» **Work to be completed**
Print the entire listing below word for word, excluding its pictures.

» **Data below**
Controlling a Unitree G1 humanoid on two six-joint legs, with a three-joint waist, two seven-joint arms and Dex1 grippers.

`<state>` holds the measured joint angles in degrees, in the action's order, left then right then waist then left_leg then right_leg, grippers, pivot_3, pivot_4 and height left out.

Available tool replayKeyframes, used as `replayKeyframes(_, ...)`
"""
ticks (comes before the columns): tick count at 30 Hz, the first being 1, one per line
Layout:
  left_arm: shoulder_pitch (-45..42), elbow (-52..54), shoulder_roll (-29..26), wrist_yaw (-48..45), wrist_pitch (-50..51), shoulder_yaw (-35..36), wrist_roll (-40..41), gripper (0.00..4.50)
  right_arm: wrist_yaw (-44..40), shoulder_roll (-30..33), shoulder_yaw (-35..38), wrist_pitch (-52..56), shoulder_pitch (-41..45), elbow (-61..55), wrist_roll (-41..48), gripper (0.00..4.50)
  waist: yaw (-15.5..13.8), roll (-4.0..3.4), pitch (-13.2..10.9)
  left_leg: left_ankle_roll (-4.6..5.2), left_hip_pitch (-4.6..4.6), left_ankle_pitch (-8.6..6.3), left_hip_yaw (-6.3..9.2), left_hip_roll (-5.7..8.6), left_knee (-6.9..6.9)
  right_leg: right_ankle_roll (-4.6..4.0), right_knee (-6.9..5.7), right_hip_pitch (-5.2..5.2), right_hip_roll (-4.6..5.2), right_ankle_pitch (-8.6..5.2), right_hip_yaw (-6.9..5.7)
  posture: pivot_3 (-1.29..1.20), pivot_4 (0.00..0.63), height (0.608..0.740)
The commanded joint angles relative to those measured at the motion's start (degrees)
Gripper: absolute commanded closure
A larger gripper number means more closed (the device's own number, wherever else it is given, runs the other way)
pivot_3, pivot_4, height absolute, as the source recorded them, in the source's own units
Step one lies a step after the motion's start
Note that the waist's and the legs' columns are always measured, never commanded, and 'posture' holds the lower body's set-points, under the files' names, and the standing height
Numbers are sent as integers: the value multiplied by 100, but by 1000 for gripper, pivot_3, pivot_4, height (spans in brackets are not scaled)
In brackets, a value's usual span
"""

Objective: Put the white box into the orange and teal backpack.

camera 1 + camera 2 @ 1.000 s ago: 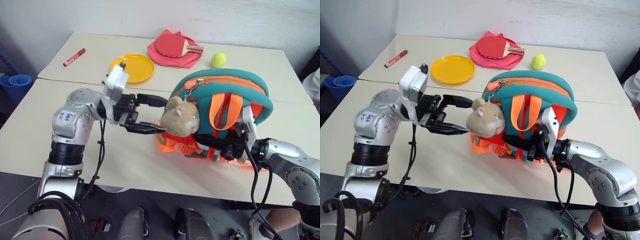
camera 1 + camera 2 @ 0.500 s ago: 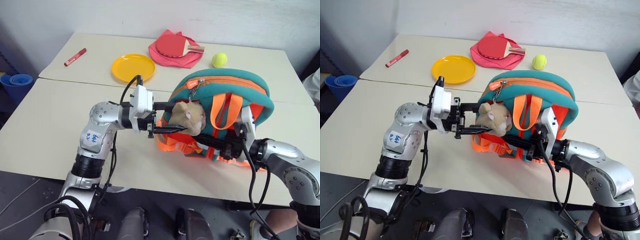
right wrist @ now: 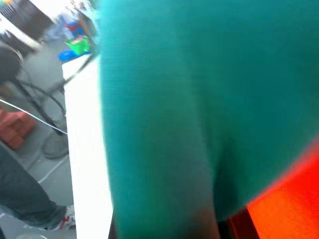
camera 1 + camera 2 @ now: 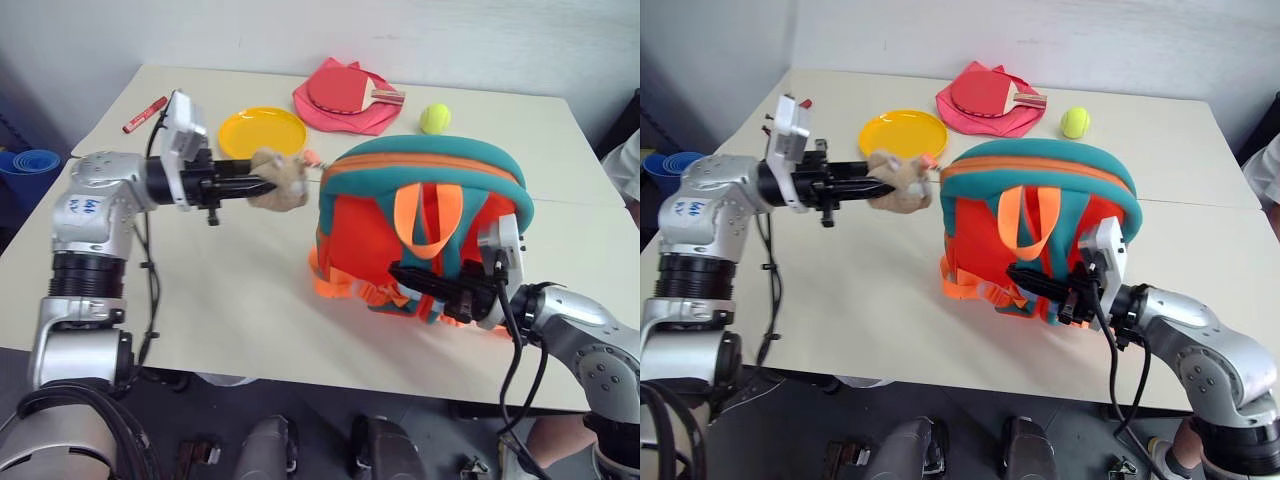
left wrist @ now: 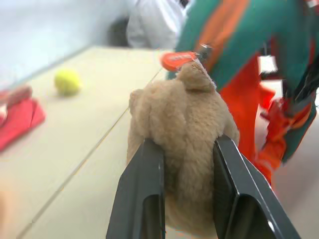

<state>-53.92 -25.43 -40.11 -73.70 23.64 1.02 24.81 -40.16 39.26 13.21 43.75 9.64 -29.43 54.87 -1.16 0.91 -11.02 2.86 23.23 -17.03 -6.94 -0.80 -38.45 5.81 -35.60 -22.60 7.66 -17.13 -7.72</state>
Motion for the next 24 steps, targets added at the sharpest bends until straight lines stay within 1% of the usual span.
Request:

» **Answer for this exercise**
Controlling a Unitree G1 humanoid on two six-joint legs, with a three-joint waist, two seven-joint arms and Dex1 grippers.

`<state>` holds the measured joint angles in degrees, in the action's order, left then right then waist then left_leg then right_leg, grippers, pivot_3, pivot_4 and height left out.

Available tool replayKeyframes, used as `replayKeyframes(_, ...)`
"""
ticks (comes before the columns): tick count at 30 Hz, the first being 1, one per line
Layout:
  left_arm: shoulder_pitch (-45..42), elbow (-52..54), shoulder_roll (-29..26), wrist_yaw (-48..45), wrist_pitch (-50..51), shoulder_yaw (-35..36), wrist_roll (-40..41), gripper (0.00..4.50)
  right_arm: wrist_yaw (-44..40), shoulder_roll (-30..33), shoulder_yaw (-35..38), wrist_pitch (-52..56), shoulder_pitch (-41..45), elbow (-61..55), wrist_roll (-41..48), gripper (0.00..4.50)
  waist: yaw (-15.5..13.8), roll (-4.0..3.4), pitch (-13.2..10.9)
  left_leg: left_ankle_roll (-4.6..5.2), left_hip_pitch (-4.6..4.6), left_ankle_pitch (-8.6..6.3), left_hip_yaw (-6.3..9.2), left_hip_roll (-5.7..8.6), left_knee (-6.9..6.9)
  right_leg: right_ankle_roll (-4.6..4.0), right_knee (-6.9..5.7), right_hip_pitch (-5.2..5.2), right_hip_roll (-4.6..5.2), right_ankle_pitch (-8.6..5.2), right_hip_yaw (-6.9..5.7)
  posture: pivot_3 (-1.29..1.20), pivot_4 (0.00..0.63), height (0.608..0.740)
The commanded joint angles relative to those measured at the motion's start (degrees)
Gripper: absolute commanded closure
A larger gripper number means more closed (the device's own number, wherever else it is given, runs the other way)
pivot_3, pivot_4, height absolute, as the source recorded them, in the source's own units
Step one lies a step after the motion's start
Note that the waist's and the legs' columns are always measured, never commanded, and 'posture' holds the lower body's set-points, under the files' names, and the standing height
Numbers are sent as integers: the value multiplied by 100, but by 1000 for gripper, pivot_3, pivot_4, height (spans in brackets are not scaled)
In brackets, a value's usual span
"""

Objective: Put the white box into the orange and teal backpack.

camera 1 + camera 2 @ 1.000 s ago: 
camera 1 + camera 2 @ 0.500 s ago: 
right wrist @ now: 
camera 1 + camera 2 @ now: 
left wrist @ now: 

<state>-53.92 -25.43 -40.11 -73.70 23.64 1.02 24.81 -40.16 39.26 13.21 43.75 9.64 -29.43 54.87 -1.16 0.91 -11.02 2.86 23.23 -17.03 -6.94 -0.80 -38.45 5.81 -35.60 -22.60 7.66 -17.13 -7.72</state>
Motion for the next 24 steps, targets added at the sharpest bends until straight lines stay within 1% of the usual span.
Request:

Nothing more remains in this exercise.